*** Opening of The records ***

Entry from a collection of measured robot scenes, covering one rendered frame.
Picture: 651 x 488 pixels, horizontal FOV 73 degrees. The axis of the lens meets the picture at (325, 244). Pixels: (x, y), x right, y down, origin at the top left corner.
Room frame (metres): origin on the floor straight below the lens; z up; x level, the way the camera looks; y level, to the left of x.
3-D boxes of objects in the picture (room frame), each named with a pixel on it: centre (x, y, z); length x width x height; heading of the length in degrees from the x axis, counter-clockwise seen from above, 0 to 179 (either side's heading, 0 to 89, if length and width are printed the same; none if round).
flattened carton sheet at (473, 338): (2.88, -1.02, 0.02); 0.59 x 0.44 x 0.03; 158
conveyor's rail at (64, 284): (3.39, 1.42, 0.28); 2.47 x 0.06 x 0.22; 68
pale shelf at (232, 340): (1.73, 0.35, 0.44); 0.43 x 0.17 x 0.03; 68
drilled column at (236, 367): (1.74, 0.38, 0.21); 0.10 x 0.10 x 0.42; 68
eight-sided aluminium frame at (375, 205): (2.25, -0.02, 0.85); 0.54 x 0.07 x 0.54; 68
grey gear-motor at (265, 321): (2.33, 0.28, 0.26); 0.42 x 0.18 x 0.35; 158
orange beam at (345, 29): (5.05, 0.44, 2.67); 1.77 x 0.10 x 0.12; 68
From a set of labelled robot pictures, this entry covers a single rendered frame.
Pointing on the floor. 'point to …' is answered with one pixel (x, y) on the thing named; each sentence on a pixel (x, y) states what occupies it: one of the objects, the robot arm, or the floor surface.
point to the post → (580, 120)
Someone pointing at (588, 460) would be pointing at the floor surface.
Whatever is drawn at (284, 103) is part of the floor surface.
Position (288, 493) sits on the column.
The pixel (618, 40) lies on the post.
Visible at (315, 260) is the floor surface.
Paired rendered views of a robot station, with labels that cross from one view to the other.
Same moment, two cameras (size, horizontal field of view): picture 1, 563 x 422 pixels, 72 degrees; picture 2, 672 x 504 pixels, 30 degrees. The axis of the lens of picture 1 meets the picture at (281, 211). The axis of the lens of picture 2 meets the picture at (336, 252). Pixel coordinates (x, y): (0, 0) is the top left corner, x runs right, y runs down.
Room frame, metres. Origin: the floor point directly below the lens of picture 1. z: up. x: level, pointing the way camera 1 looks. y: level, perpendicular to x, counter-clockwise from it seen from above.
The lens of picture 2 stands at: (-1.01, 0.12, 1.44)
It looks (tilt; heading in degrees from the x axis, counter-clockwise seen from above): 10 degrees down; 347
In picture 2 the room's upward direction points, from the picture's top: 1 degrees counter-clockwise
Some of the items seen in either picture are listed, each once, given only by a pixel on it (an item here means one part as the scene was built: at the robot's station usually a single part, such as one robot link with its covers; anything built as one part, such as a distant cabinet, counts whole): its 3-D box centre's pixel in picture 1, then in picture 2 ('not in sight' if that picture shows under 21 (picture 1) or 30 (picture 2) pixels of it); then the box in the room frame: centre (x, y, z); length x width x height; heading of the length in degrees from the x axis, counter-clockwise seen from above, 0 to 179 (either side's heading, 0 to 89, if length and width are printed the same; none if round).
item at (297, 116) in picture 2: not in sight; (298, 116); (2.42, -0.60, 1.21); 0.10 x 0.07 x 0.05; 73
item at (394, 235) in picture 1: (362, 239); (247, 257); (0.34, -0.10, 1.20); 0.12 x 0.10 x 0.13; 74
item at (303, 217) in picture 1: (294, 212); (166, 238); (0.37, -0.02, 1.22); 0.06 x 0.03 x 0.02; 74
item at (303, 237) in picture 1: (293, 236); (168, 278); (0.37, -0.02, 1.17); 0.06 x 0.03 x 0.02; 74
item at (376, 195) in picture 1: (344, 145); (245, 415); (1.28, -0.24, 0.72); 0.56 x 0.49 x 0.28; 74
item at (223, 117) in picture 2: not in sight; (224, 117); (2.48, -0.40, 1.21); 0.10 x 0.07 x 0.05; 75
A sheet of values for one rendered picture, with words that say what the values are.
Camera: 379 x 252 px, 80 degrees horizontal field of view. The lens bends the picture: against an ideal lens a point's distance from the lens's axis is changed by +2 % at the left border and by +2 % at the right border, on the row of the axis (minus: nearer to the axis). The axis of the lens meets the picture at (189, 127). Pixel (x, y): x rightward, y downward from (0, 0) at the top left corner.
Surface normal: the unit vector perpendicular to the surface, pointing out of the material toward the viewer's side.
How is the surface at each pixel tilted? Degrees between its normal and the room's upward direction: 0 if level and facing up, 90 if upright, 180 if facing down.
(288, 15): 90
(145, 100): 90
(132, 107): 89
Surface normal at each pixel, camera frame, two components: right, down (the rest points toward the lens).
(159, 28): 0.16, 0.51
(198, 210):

*** Close of The records ***

Task prompt
Begin at the line that has "point to the post → (580, 120)" in the entries above; stop after the line that has "Visible at (315, 260) is the floor surface.". Transcribe exactly those lines and no others.

Finished task
point to the post → (580, 120)
Someone pointing at (588, 460) would be pointing at the floor surface.
Whatever is drawn at (284, 103) is part of the floor surface.
Position (288, 493) sits on the column.
The pixel (618, 40) lies on the post.
Visible at (315, 260) is the floor surface.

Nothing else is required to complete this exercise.